REQUIRED ACTION: Your task is to output the listing word for word, with pictures excluded.

RECORDED DATA:

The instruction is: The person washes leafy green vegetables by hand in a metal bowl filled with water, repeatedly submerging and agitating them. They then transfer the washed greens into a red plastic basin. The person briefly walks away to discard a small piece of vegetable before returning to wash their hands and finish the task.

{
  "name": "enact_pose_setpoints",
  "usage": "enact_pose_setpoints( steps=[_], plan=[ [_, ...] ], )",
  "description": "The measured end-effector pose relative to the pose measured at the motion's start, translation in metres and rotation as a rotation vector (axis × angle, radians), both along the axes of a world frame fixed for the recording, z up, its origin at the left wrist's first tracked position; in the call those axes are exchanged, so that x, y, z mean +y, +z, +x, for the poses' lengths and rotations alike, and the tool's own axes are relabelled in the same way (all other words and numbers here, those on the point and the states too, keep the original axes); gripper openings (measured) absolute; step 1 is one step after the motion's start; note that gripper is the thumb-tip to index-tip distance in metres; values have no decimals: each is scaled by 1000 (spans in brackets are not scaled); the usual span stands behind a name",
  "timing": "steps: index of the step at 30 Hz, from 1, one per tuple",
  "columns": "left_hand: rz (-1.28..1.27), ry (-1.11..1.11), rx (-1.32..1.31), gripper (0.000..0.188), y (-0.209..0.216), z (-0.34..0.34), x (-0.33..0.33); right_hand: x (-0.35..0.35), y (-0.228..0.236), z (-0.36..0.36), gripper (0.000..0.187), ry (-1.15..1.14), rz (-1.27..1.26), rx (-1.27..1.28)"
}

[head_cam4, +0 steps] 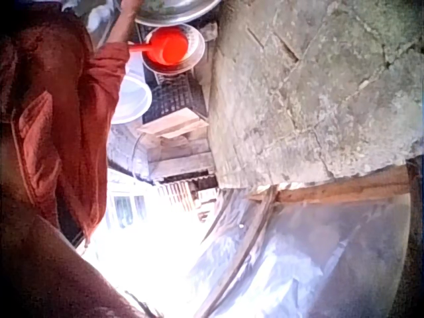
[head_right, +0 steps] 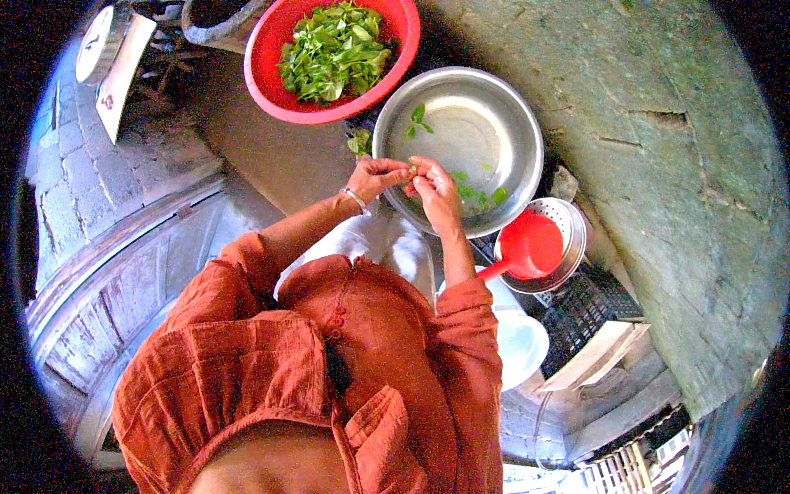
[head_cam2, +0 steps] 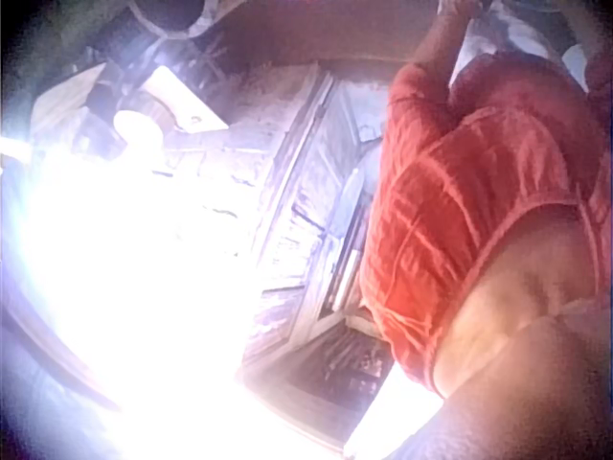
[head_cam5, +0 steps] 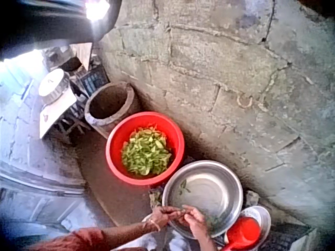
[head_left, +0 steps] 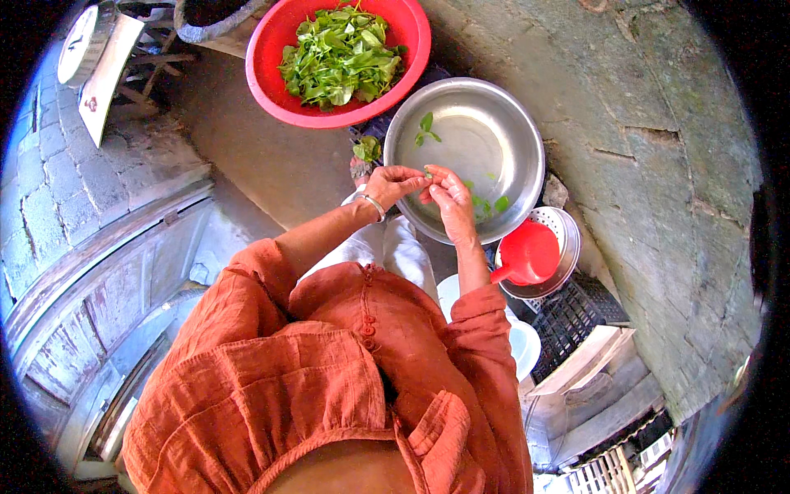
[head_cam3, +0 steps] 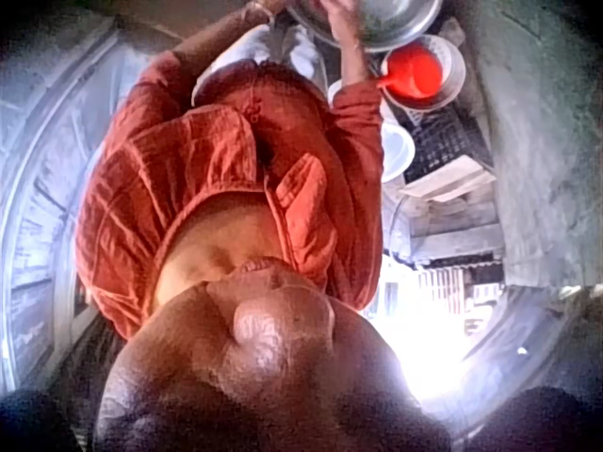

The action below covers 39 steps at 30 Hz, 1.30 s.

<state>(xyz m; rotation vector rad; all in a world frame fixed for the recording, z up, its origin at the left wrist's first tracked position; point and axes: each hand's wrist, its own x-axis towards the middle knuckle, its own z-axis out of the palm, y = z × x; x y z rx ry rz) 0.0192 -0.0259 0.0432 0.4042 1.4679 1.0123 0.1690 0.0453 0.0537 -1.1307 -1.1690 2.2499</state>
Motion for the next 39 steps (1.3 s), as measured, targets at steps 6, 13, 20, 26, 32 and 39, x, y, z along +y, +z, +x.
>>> enact_pose_setpoints(
  steps=[6, 13, 20, 26, 32, 39],
  plan=[
    [-8, 86, -44, 23, 0, 5, -4, -14, -9, -6, 29, 59, 202, -133],
    [-12, 155, 138, 17, -10, 9, -10, -24, -5, -21, 24, 35, 374, -355],
    [-24, 221, 191, 17, -13, 4, -12, -21, -3, -19, 36, 256, 1046, -517],
    [-50, 239, 146, 15, -25, -14, -21, -28, -12, -13, 38, 166, 1014, -501],
    [-121, 317, 135, 13, -48, -45, -43, -13, -33, 27, 37, 22, 951, -920],
    [-41, 345, 39, 9, -51, -47, -50, 14, -72, 99, 46, 124, 1128, -1448]
  ],
)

TASK OUTPUT:
The instruction is: The person washes leafy green vegetables by hand in a metal bowl filled with water, repeatedly submerging and agitating them. They then transfer the washed greens into a red plastic basin. The person briefly walks away to discard a small piece of vegetable before returning to wash their hands and finish the task.

{
  "name": "enact_pose_setpoints",
  "usage": "enact_pose_setpoints( steps=[_], plan=[ [_, ...] ], )",
  "description": "The measured end-effector pose relative to the pose measured at the motion's start, translation in metres and rotation as a rotation vector (axis × angle, radians), both along the axes of a world frame fixed for the recording, z up, its origin at the left wrist's first tracked position; in the call those axes are exchanged, so that x, y, z mean +y, +z, +x, for the poses' lengths and rotations alike, and the tool's own axes are relabelled in the same way (all other words and numbers here, those on the point and the states too, keep the original axes); gripper openings (measured) absolute; step 1 is one step after the motion's start; note that gripper is the thumb-tip to index-tip distance in metres; values have no decimals: each is scaled by 1000 (spans in brackets are not scaled); the usual span stands behind a name",
  "timing": "steps: index of the step at 30 Hz, from 1, one per tuple",
  "columns": "left_hand: rz (-1.28..1.27), ry (-1.11..1.11), rx (-1.32..1.31), gripper (0.000..0.188), y (-0.209..0.216), z (-0.34..0.34), x (-0.33..0.33); right_hand: x (-0.35..0.35), y (-0.228..0.236), z (-0.36..0.36), gripper (0.000..0.187), ry (-1.15..1.14), rz (-1.27..1.26), rx (-1.27..1.28)"
}

[head_cam4, +0 steps] 
[head_right, +0 steps] 
[head_cam2, +0 steps] 
[head_cam5, +0 steps] 
[head_left, +0 steps] 
[head_cam3, +0 steps] 

The action below covers 39 steps at 30 Hz, 1.30 s.

<state>(xyz m; rotation vector rad; all in a world frame fixed for the recording, z up, its origin at the left wrist's first tracked position; point and axes: each hand's wrist, its own x-axis towards the middle knuckle, its own z-axis out of the palm, y = z × x; x y z rx ry rz) 0.0192 -0.0259 0.0432 0.4042 1.4679 1.0123 0.1690 0.0453 0.0537 -1.1307 -1.1690 2.2499</state>
Motion for the next 39 steps (1.3 s), as measured, targets at steps 6, 13, 20, 26, 32 and 39, x, y, z along +y, +z, +x.
>>> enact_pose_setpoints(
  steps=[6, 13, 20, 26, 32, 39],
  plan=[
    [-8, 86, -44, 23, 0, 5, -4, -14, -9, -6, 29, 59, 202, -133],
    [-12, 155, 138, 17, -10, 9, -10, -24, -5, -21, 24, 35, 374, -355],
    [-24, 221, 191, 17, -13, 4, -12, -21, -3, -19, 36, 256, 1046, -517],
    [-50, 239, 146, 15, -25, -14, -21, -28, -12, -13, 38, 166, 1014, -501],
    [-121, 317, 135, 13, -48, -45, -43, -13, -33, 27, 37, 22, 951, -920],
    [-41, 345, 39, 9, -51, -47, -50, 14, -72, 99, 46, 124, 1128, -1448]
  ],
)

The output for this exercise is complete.